Seven years ago when I was twenty five, I had a full on mini-breakdown over my lack of accomplishments. I had just completed my MA program, was almost 30 years old, and gasp, I had not written the book I was supposed to write, I had no city to call a home, did not own a home, and could not have been more lost or confused. I descended into a panic attack that lasted for months. Later I discovered this kind of “breakdown” was so common with my generation, it was dubbed the “Quarter Life Crisis.”

Sharing UVA With My Daughter, One of the Best Days of My Life. Image Credit: Shayan Pahlevani.

The Internet has made it so easy to announce and seemingly measure success, to advertise our accomplishments that our generation not only thinks that being 30 is “old”, but our expectations of how fast we should achieve our goals has become severely skewed.

At the time of my “breakdown” I was living in London working for the UN having this full-fledged panic attack of being a loser in life, I had no idea how many of my peers were having the same doubts.

As I entered my thirties, I cannot tell you how many of my friends and relatives still in their twenties did I calm down as they, too ventured down the path of, “Oh my goodness, I am 25 years old and I have not done anything with my life! I am a failure!”

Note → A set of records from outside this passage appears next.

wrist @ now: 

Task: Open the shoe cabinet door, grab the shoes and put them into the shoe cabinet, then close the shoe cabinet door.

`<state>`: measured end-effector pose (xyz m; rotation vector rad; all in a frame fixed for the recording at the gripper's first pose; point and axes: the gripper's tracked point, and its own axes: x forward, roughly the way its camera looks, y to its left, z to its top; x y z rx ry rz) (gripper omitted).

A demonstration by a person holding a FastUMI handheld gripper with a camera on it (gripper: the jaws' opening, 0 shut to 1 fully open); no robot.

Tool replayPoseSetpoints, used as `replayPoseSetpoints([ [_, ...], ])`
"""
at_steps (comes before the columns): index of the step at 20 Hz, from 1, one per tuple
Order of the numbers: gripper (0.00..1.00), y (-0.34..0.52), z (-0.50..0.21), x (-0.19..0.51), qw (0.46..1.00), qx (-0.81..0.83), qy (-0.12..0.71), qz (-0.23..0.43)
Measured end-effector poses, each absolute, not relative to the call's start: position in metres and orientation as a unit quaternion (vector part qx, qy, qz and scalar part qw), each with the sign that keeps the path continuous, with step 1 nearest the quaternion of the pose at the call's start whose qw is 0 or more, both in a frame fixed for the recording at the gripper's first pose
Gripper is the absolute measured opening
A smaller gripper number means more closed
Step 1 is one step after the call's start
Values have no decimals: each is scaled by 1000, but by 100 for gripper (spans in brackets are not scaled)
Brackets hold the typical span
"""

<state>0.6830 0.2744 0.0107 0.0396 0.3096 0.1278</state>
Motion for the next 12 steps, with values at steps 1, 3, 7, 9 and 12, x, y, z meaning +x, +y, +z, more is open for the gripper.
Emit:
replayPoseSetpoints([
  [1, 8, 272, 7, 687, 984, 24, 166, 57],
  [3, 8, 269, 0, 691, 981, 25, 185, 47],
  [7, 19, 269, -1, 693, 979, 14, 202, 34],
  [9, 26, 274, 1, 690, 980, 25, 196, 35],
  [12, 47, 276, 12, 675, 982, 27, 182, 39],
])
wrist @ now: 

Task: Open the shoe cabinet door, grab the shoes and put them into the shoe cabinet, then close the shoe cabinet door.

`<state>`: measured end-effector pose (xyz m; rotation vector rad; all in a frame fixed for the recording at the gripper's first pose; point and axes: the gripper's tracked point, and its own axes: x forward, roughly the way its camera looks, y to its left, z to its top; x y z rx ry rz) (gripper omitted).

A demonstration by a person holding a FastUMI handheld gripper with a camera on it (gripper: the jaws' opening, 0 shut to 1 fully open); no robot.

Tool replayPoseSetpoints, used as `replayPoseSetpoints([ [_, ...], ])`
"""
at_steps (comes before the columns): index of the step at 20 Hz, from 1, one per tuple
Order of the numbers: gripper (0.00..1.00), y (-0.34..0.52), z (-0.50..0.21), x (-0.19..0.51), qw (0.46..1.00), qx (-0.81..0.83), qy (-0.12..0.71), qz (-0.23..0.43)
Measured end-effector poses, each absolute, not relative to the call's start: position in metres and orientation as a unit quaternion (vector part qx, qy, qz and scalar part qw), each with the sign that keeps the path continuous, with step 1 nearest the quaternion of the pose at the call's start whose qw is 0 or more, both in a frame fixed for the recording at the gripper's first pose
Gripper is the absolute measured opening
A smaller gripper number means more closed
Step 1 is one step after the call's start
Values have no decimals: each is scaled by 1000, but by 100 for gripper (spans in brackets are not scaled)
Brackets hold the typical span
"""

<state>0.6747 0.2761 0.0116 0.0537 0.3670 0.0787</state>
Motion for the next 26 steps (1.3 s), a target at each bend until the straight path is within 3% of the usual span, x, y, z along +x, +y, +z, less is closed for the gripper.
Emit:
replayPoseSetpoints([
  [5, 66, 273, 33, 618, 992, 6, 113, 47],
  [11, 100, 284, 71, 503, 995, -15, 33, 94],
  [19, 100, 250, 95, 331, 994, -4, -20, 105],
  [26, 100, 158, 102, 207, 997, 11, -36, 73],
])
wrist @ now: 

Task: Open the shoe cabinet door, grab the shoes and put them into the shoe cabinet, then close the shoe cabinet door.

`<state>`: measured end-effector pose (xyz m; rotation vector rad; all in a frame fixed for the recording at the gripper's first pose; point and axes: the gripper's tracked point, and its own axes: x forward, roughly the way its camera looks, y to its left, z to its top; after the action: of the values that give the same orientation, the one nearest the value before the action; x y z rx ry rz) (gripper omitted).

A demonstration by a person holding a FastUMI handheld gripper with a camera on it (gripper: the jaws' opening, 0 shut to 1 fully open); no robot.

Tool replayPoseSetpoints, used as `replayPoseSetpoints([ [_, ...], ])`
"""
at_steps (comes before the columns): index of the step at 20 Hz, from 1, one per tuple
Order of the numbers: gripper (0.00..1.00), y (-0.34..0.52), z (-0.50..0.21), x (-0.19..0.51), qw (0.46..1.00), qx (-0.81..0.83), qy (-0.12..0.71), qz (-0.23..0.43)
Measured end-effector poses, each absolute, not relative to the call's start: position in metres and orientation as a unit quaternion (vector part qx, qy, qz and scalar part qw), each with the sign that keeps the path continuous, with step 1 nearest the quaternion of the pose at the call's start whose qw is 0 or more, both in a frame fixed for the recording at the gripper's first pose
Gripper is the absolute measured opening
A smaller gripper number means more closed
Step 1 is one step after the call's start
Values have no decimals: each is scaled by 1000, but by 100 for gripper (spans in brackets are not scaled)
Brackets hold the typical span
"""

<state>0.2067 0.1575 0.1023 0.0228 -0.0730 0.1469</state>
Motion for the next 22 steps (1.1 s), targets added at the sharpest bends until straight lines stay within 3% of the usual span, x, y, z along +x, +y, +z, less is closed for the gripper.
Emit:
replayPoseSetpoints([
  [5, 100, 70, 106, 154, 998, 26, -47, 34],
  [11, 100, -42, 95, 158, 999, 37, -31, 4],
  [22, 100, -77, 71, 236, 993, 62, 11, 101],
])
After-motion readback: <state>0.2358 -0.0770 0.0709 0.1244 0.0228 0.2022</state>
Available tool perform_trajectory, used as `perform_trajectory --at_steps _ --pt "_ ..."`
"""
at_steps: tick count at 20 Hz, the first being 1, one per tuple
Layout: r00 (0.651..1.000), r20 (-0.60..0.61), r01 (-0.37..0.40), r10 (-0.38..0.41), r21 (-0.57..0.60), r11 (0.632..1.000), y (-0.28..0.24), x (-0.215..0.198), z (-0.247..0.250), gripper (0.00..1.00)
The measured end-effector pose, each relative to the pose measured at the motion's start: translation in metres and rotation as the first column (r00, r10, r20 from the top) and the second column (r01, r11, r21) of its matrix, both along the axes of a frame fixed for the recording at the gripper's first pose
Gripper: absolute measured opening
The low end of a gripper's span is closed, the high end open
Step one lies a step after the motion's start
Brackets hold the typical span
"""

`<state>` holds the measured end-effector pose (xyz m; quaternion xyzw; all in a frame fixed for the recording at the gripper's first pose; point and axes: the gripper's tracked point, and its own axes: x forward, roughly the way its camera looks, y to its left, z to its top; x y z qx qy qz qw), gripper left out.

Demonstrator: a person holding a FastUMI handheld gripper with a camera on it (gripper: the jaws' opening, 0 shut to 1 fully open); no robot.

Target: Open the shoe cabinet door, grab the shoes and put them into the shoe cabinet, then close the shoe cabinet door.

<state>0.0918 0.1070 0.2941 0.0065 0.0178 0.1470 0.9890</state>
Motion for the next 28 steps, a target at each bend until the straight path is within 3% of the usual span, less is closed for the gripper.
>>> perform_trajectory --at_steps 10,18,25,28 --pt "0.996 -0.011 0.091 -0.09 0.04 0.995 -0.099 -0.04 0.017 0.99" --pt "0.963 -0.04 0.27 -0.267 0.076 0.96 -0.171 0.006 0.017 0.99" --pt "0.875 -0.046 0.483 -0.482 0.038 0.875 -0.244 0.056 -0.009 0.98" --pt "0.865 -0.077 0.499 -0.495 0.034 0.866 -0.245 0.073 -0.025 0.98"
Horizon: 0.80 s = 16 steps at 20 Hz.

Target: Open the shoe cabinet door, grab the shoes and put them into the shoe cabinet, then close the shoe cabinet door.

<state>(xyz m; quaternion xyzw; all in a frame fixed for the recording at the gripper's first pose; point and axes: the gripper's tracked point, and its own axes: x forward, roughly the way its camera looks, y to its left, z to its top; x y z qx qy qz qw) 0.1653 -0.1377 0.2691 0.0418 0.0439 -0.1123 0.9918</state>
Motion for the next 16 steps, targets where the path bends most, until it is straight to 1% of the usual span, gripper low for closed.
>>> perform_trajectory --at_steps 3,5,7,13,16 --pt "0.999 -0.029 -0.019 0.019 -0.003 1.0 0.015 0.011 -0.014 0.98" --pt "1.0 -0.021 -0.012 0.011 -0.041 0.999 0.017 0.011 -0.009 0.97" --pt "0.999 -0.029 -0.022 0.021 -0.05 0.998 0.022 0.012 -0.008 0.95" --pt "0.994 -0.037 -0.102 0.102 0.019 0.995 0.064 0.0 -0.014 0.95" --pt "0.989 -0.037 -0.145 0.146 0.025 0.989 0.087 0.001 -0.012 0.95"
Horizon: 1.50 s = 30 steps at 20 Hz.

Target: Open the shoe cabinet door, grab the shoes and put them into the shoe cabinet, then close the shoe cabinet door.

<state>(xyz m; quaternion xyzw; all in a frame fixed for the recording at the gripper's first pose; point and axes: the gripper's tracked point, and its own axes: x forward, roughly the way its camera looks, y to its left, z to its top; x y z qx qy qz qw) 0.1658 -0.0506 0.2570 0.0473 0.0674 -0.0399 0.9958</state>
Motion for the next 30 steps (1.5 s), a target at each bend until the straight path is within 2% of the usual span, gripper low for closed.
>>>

The Shadows of my Twenties Still Hang Around the Edges of the Iconic Pillars and Columns of Jefferson's Village. Image Credit: Anushay Hossain.

Our desire for speed has distorted our concept of how fast our life should be moving, and how fast we should be checking off our goals on our “To Do” list. If we expect to save the world by the time we are 26 years old, what the heck do we expect of ourselves at 50?

What is even scarier, aside from the fact that an entire generation of people are driving themselves into a panicked frenzy over nothing, is that many of my peers are actually doing it. They are accomplishing the unthinkable. I actually know 28 year old CEOs, or people who just turned thirty but already have degrees from not one, not two, but three Ivy League universities. Nicole Lapin‘s Twitter bio is enough to give you a serious inferiority complex.

This morning I was chatting with my old college  buddy, who mind you went to UVA and Columbia’s prestigious school of journalism, before becoming a producer at NPR all by the time he hit 25. We were talking about a friend whose ambitions had caused her to collapse. Her body had literally given up, and she was undergoing a series of tests to find out exactly what was wrong with her health.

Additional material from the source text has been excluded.